Source data:
■ ■ ■ ■ ■

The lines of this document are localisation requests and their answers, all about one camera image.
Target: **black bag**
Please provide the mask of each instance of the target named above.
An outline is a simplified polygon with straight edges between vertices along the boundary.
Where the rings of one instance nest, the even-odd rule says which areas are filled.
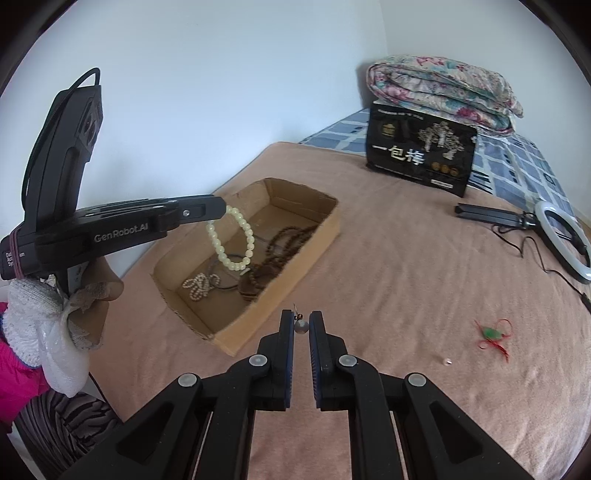
[[[367,166],[463,197],[476,134],[467,125],[374,102],[366,140]]]

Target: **white bead bracelet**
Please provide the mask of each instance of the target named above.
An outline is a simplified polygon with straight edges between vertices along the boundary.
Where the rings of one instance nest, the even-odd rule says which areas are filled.
[[[217,259],[222,262],[223,266],[226,267],[228,270],[244,270],[246,266],[251,262],[252,251],[255,249],[255,238],[252,235],[251,226],[242,216],[240,211],[237,208],[230,207],[229,205],[226,206],[226,213],[230,213],[238,222],[238,225],[242,227],[244,230],[244,235],[246,235],[246,253],[244,253],[244,258],[241,262],[233,262],[231,261],[225,253],[224,247],[220,242],[219,238],[217,237],[216,229],[213,226],[213,220],[210,220],[207,225],[207,233],[209,234],[209,238],[212,240],[212,245],[216,249]]]

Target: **rubber band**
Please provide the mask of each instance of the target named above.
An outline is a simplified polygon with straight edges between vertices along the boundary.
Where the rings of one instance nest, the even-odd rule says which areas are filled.
[[[23,273],[22,273],[21,257],[19,256],[18,241],[17,241],[17,235],[18,235],[19,230],[22,227],[22,224],[23,224],[23,222],[21,222],[19,225],[17,225],[17,227],[12,232],[10,232],[10,237],[9,237],[10,255],[12,257],[12,267],[14,269],[14,276],[18,280],[22,280],[23,278],[25,278],[25,275],[23,275]]]

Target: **bed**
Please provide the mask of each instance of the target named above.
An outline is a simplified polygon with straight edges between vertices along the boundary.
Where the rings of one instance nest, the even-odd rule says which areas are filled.
[[[338,198],[342,232],[237,358],[276,330],[282,308],[322,310],[351,354],[390,375],[423,372],[534,478],[559,479],[591,416],[591,322],[570,288],[541,270],[531,248],[522,259],[486,225],[456,218],[454,195],[369,171],[359,155],[274,144],[217,193],[269,176]],[[478,188],[464,201],[521,209]],[[123,420],[178,375],[207,377],[236,361],[192,333],[150,276],[192,228],[204,227],[179,227],[132,267],[92,353],[91,372]],[[548,267],[560,269],[539,244]],[[514,325],[508,363],[477,346],[475,320],[492,326],[500,318]],[[249,478],[350,478],[346,413],[315,409],[304,336],[295,339],[291,405],[257,414]]]
[[[360,110],[300,143],[365,156],[369,109]],[[476,137],[474,163],[468,185],[507,200],[521,210],[533,211],[539,200],[573,215],[560,182],[535,143],[510,137]]]

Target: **cardboard box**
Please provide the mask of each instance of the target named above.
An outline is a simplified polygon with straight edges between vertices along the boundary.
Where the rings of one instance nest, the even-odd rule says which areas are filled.
[[[217,261],[205,223],[195,224],[156,264],[152,277],[168,306],[196,334],[234,356],[337,237],[340,215],[335,198],[280,179],[257,181],[225,200],[238,208],[251,225],[256,239],[253,264],[265,258],[269,240],[282,228],[318,225],[282,272],[252,302],[244,300],[236,289],[215,289],[206,298],[193,301],[189,289],[182,287],[186,279],[205,273],[211,265],[220,275],[221,286],[238,281],[238,272],[228,271]],[[215,227],[226,253],[243,256],[246,239],[236,220],[225,215],[215,222]]]
[[[369,114],[367,166],[463,197],[476,135],[474,127],[376,100]]]

■ ■ ■ ■ ■

Work instruction: Without the pictures, give the entries above back exactly.

Expected answer:
The lines of this document are localisation requests and their answers, all about one camera image.
Target: **black bag**
Please provide the mask of each instance of the target named above.
An outline is a simplified polygon with straight edges between vertices along the boundary.
Where the rings of one instance nest, the even-odd rule says which areas are filled.
[[[367,166],[463,197],[476,134],[467,125],[374,102],[366,140]]]

Target: **white bead bracelet**
Please provide the mask of each instance of the target named above.
An outline is a simplified polygon with straight edges between vertices along the boundary.
Where the rings of one instance nest, the even-odd rule says which areas are filled.
[[[217,259],[222,262],[223,266],[226,267],[228,270],[244,270],[246,266],[251,262],[252,251],[255,249],[255,238],[252,235],[251,226],[242,216],[240,211],[237,208],[230,207],[229,205],[226,206],[226,213],[230,213],[238,222],[238,225],[242,227],[244,230],[244,235],[246,235],[246,253],[244,253],[244,258],[241,262],[233,262],[231,261],[225,253],[224,247],[220,242],[219,238],[217,237],[216,229],[213,226],[213,220],[210,220],[207,225],[207,233],[209,234],[209,238],[212,240],[212,245],[216,249]]]

Target: **rubber band**
Please provide the mask of each instance of the target named above.
An outline is a simplified polygon with straight edges between vertices along the boundary.
Where the rings of one instance nest, the even-odd rule says which areas are filled.
[[[23,273],[22,273],[21,257],[19,256],[18,241],[17,241],[17,235],[18,235],[19,230],[22,227],[22,224],[23,224],[23,222],[21,222],[19,225],[17,225],[17,227],[12,232],[10,232],[10,237],[9,237],[10,255],[12,257],[12,267],[14,269],[14,276],[18,280],[22,280],[23,278],[25,278],[25,275],[23,275]]]

Target: **bed**
Please provide the mask of each instance of the target named above.
An outline is a simplified polygon with straight edges between vertices along the boundary.
Where the rings of one instance nest, the even-odd rule says which areas are filled.
[[[338,198],[342,232],[237,358],[276,330],[282,308],[322,310],[351,354],[390,375],[423,372],[534,478],[559,479],[591,416],[591,322],[570,288],[541,270],[531,248],[522,259],[486,225],[456,218],[454,195],[369,171],[359,155],[274,144],[217,193],[269,176]],[[478,188],[464,201],[521,209]],[[123,420],[178,375],[207,377],[236,361],[192,333],[150,276],[192,228],[204,227],[179,227],[132,267],[92,353],[91,372]],[[548,267],[560,269],[539,244]],[[514,325],[508,363],[477,346],[475,320],[492,326],[500,318]],[[249,478],[350,478],[346,413],[315,409],[304,336],[295,339],[291,405],[257,414]]]
[[[360,110],[300,143],[365,156],[369,109]],[[476,137],[474,163],[468,185],[507,200],[521,210],[533,211],[539,200],[573,215],[560,182],[535,143],[510,137]]]

Target: **cardboard box**
Please provide the mask of each instance of the target named above.
An outline is a simplified polygon with straight edges between vertices along the boundary.
Where the rings of one instance nest, the even-odd rule says which areas are filled.
[[[217,261],[205,223],[195,224],[156,264],[152,277],[168,306],[196,334],[234,356],[337,237],[340,215],[335,198],[280,179],[257,181],[225,200],[238,208],[251,225],[256,239],[253,264],[265,258],[269,240],[282,228],[318,225],[282,272],[252,302],[244,300],[236,289],[215,289],[206,298],[193,301],[189,289],[182,287],[186,279],[205,273],[211,265],[220,275],[221,286],[238,281],[238,272],[228,271]],[[215,227],[226,253],[243,256],[246,239],[236,220],[225,215],[215,222]]]
[[[369,114],[367,166],[463,197],[476,135],[474,127],[376,100]]]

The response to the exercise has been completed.